La région de Montréal va disposer d'usines dévouées au traitement des matières organiques.
Comme cela a été annoncé ce lundi, les gouvernements du Canada et du Québec ainsi que les villes concernées de la région de Montréal investissent plus de 550 millions de dollars pour établir des usines de compostage, de biométhanisation et de prétraitement des matières organiques. Le projet vise aussi l'acquisition d'équipements de collecte.
La facture serait d'environ 215 millions de dollars à Montréal, de 120 millions de dollars à Laval, de 85 millions de dollars à Longueuil et de 130 millions de dollars dans la couronne sud.
À Montréal, le projet prévoit la construction de deux systèmes de traitement des déchets organiques par digestion anaérobie, de deux centres de compostage et d'un centre pilote de prétraitement des déchets organiques.
Des projets de construction de systèmes de traitement des déchets organiques vont aussi avoir lieu à Laval, à Longueuil et dans la Couronne sud de Montréal
Le tout vise à mettre en place des installations de digestion anaérobie (biométhanisation) et de compostage. Les procédés permettent notamment de traiter les résidus de table, les boues d'épuration des eaux usées et les résidus organiques ainsi que le gazon et les feuilles mortes pour en faire de l'énergie propre.
Selon la Ville de Montréal, les deux usines de biométhanisation vont «créer de l'énergie pour alimenter en chauffage ou en éclairage les bâtiments et les industries, pour servir de carburant vert pour les véhicules et autobus ou encore pour être injectée dans le réseau gazier (Gaz Métro)». Le compost généré pourra quant à lui «servir d'engrais pour des lieux publics municipaux, pour la fertilisation des terres agricoles et pour distribution gratuite aux citoyens».

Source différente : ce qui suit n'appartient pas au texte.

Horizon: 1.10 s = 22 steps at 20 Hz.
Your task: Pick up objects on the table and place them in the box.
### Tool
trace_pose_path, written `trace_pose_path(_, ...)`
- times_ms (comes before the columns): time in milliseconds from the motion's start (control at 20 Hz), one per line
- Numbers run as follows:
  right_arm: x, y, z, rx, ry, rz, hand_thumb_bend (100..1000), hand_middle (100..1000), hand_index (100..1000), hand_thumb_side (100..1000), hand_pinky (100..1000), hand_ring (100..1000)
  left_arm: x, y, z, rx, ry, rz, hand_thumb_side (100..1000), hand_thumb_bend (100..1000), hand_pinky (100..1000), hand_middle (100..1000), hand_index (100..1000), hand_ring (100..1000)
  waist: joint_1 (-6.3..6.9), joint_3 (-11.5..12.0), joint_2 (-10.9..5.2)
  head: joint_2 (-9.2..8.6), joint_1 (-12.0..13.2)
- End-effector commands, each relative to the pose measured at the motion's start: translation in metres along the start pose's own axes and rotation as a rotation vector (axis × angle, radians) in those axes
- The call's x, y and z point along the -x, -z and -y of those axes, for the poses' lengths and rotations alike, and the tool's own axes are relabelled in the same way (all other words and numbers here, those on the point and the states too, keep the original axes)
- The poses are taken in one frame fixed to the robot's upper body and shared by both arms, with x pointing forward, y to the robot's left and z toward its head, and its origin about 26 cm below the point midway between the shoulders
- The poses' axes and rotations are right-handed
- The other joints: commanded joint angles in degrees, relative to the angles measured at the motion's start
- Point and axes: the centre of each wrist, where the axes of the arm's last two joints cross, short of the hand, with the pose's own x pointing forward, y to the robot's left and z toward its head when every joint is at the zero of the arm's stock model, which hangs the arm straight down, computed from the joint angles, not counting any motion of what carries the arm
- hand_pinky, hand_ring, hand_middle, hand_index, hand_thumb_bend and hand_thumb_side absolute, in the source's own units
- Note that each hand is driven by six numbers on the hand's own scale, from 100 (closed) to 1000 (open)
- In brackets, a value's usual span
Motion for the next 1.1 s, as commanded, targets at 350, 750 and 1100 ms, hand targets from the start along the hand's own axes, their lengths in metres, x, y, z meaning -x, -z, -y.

Steven Blaney, député du Parti conservateur, a soutenu dans un communiqué que l'annonce d'aujourd'hui incarne «l'engagement de notre gouvernement à concilier les préoccupations environnementales et les impératifs économiques»
Coralie Deny, directrice adjointe du CRE-Montréal, a quant à elle soutenu qu'il s'agit d'une excellente nouvelle. «Enfin, les matières organiques ne prendront plus majoritairement le chemin de l'enfouissement. L'époque du gaspillage de ces ressources est en voie d'être révolue» déclare-t-elle.
Le CRE Montréal estime que les cinq usines de l'île vont permettre de détourner plus de 230 000 tonnes de matières organiques des sites d'enfouissement.
«Il revient à présent aux villes liées et arrondissements de l'agglomération de mettre en place rapidement un système de collecte de ces matières» a déclaré Coralie Deny. Cette dernière a ajouté que la Ville de Montréal «devra également s'assurer de trouver un système pour desservir les unités de neuf logements et plus qui représentent une proportion élevée des habitations sur l'île».